_THE TASK_: In your copy, reproduce each entry exactly and leave out the pictures.

[Dataset items]

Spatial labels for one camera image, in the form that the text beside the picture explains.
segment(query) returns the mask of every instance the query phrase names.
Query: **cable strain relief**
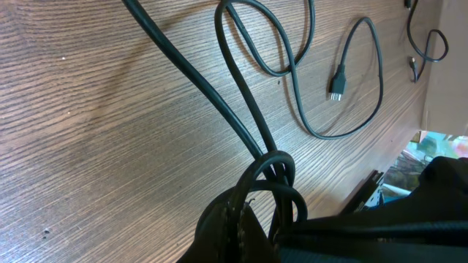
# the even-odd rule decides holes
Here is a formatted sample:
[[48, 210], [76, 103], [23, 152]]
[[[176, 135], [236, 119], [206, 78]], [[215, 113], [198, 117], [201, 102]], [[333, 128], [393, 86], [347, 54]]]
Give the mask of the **cable strain relief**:
[[344, 73], [344, 65], [340, 64], [338, 65], [338, 68], [336, 69], [336, 73]]

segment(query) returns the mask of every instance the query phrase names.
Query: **wooden table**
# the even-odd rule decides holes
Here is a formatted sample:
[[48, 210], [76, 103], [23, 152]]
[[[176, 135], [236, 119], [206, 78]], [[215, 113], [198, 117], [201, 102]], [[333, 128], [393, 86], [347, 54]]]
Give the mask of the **wooden table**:
[[[308, 26], [306, 1], [262, 1], [297, 53]], [[222, 59], [217, 1], [143, 1], [173, 44], [260, 135]], [[423, 45], [440, 3], [422, 0], [413, 35]], [[284, 51], [265, 18], [235, 6], [273, 68]], [[311, 125], [331, 134], [366, 118], [378, 96], [369, 30], [358, 29], [347, 58], [349, 88], [326, 99], [347, 34], [361, 16], [376, 24], [384, 58], [381, 110], [345, 140], [313, 138], [297, 121], [290, 76], [253, 62], [233, 22], [224, 22], [235, 59], [280, 150], [296, 161], [295, 187], [309, 217], [337, 214], [373, 169], [385, 171], [419, 128], [429, 69], [410, 82], [415, 55], [400, 0], [316, 2], [314, 44], [298, 67]], [[204, 207], [234, 186], [252, 157], [208, 100], [162, 55], [119, 1], [0, 4], [0, 261], [166, 262], [192, 241]], [[270, 221], [270, 194], [253, 201]]]

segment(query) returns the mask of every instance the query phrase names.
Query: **usb connector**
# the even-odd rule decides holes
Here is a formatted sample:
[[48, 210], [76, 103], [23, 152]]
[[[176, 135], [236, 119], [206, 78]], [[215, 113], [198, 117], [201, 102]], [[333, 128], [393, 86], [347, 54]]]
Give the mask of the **usb connector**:
[[330, 83], [330, 99], [340, 101], [341, 95], [344, 94], [346, 89], [347, 82], [346, 77], [344, 76], [344, 65], [340, 64], [336, 70], [335, 75], [331, 79]]

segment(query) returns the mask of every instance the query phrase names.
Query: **metal connector tip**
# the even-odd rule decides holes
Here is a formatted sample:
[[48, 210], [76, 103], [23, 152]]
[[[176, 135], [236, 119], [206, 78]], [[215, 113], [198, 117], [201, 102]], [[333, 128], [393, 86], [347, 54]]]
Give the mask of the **metal connector tip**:
[[341, 100], [341, 94], [332, 93], [332, 94], [330, 94], [330, 99], [340, 101]]

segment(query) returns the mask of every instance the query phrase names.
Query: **wooden surface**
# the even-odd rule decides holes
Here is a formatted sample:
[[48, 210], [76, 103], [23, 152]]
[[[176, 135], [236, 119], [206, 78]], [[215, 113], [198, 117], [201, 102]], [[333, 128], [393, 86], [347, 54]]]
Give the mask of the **wooden surface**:
[[[366, 26], [347, 57], [341, 102], [326, 86], [353, 23], [369, 16], [384, 58], [385, 95], [371, 125], [323, 141], [297, 122], [290, 77], [269, 77], [224, 23], [235, 59], [280, 150], [296, 161], [295, 187], [309, 217], [338, 213], [373, 169], [385, 171], [419, 128], [429, 69], [417, 85], [399, 0], [317, 1], [314, 44], [298, 67], [313, 127], [345, 132], [378, 95]], [[305, 42], [304, 0], [262, 1], [297, 53]], [[143, 1], [173, 44], [224, 97], [263, 149], [216, 42], [217, 1]], [[439, 2], [422, 0], [413, 35], [423, 45]], [[265, 18], [236, 5], [269, 65], [284, 51]], [[119, 1], [6, 0], [0, 4], [1, 262], [171, 262], [192, 241], [204, 207], [252, 162], [208, 100], [162, 55]], [[264, 227], [269, 194], [253, 205]]]

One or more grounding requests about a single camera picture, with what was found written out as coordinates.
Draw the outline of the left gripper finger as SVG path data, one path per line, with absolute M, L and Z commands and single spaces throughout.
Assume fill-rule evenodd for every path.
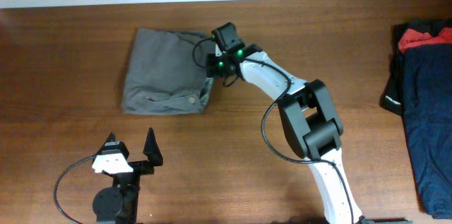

_TASK OUTPUT_:
Spatial labels for one camera image, in the form that the text beside the picture explains.
segment(query) returns the mask of every instance the query phrase names.
Query: **cable strain relief**
# the even-odd rule decides holes
Here is a formatted sample:
[[48, 210], [76, 103], [23, 152]]
[[[176, 135], [236, 119], [206, 78]], [[215, 113], [198, 117], [201, 102]], [[333, 128], [393, 86], [347, 54]]]
Give the mask of the **cable strain relief**:
[[344, 73], [344, 65], [340, 64], [338, 65], [338, 68], [336, 69], [336, 73]]

segment(query) returns the mask of every instance the query phrase names.
Query: **wooden table**
# the even-odd rule decides holes
Here is a formatted sample:
[[48, 210], [76, 103], [23, 152]]
[[[176, 135], [236, 119], [206, 78]], [[215, 113], [198, 117], [201, 102]], [[333, 128], [393, 86], [347, 54]]]
Give the mask of the **wooden table**:
[[[308, 26], [306, 1], [262, 1], [297, 53]], [[222, 59], [217, 1], [143, 1], [173, 44], [260, 135]], [[423, 45], [440, 3], [422, 0], [413, 35]], [[284, 51], [265, 18], [235, 6], [273, 68]], [[311, 125], [331, 134], [366, 118], [378, 96], [369, 30], [358, 29], [347, 58], [349, 88], [326, 99], [347, 34], [361, 16], [376, 24], [384, 58], [381, 110], [345, 140], [313, 138], [297, 121], [290, 76], [253, 62], [233, 22], [224, 22], [235, 59], [280, 150], [296, 161], [295, 187], [309, 217], [337, 214], [373, 169], [385, 171], [419, 128], [429, 69], [410, 82], [415, 55], [400, 0], [316, 2], [314, 44], [298, 67]], [[204, 207], [234, 186], [252, 157], [208, 100], [162, 55], [119, 1], [0, 4], [0, 261], [166, 262], [192, 241]], [[270, 221], [270, 194], [253, 201]]]

segment(query) returns the mask of every instance the query phrase names.
Query: **usb connector**
# the even-odd rule decides holes
Here is a formatted sample:
[[48, 210], [76, 103], [23, 152]]
[[[176, 135], [236, 119], [206, 78]], [[215, 113], [198, 117], [201, 102]], [[333, 128], [393, 86], [347, 54]]]
Give the mask of the **usb connector**:
[[330, 83], [330, 99], [340, 101], [341, 95], [344, 94], [346, 89], [347, 82], [346, 77], [344, 76], [344, 65], [340, 64], [336, 70], [335, 75], [331, 79]]

segment(query) returns the mask of every instance the query phrase names.
Query: **metal connector tip**
# the even-odd rule decides holes
Here is a formatted sample:
[[48, 210], [76, 103], [23, 152]]
[[[176, 135], [236, 119], [206, 78]], [[215, 113], [198, 117], [201, 102]], [[333, 128], [393, 86], [347, 54]]]
Give the mask of the **metal connector tip**:
[[341, 100], [341, 94], [332, 93], [332, 94], [330, 94], [330, 99], [340, 101]]

segment(query) returns the mask of every instance the query phrase names.
Query: **wooden surface**
# the even-odd rule decides holes
Here is a formatted sample:
[[48, 210], [76, 103], [23, 152]]
[[[176, 135], [236, 119], [206, 78]], [[215, 113], [198, 117], [201, 102]], [[333, 128], [393, 86], [347, 54]]]
Give the mask of the **wooden surface**:
[[[366, 26], [347, 57], [341, 102], [326, 86], [353, 23], [369, 16], [384, 58], [385, 95], [371, 125], [323, 141], [297, 122], [290, 77], [269, 77], [224, 23], [235, 59], [280, 150], [296, 161], [295, 187], [309, 217], [338, 213], [373, 169], [385, 171], [419, 128], [429, 69], [417, 85], [399, 0], [317, 1], [314, 44], [298, 67], [313, 127], [345, 132], [378, 95]], [[305, 42], [304, 0], [262, 1], [297, 53]], [[143, 1], [173, 44], [224, 97], [263, 149], [216, 42], [217, 1]], [[439, 2], [422, 0], [413, 35], [423, 45]], [[265, 18], [236, 5], [269, 65], [284, 51]], [[119, 1], [6, 0], [0, 4], [1, 262], [171, 262], [192, 241], [204, 207], [252, 162], [208, 100], [162, 55]], [[264, 227], [269, 194], [253, 205]]]

One or more grounding requests about a single camera picture, with what was found written out as coordinates.
Draw the outline of the left gripper finger as SVG path data, one path per line, with absolute M, L and Z commands and single spaces throughout.
Assume fill-rule evenodd for every path.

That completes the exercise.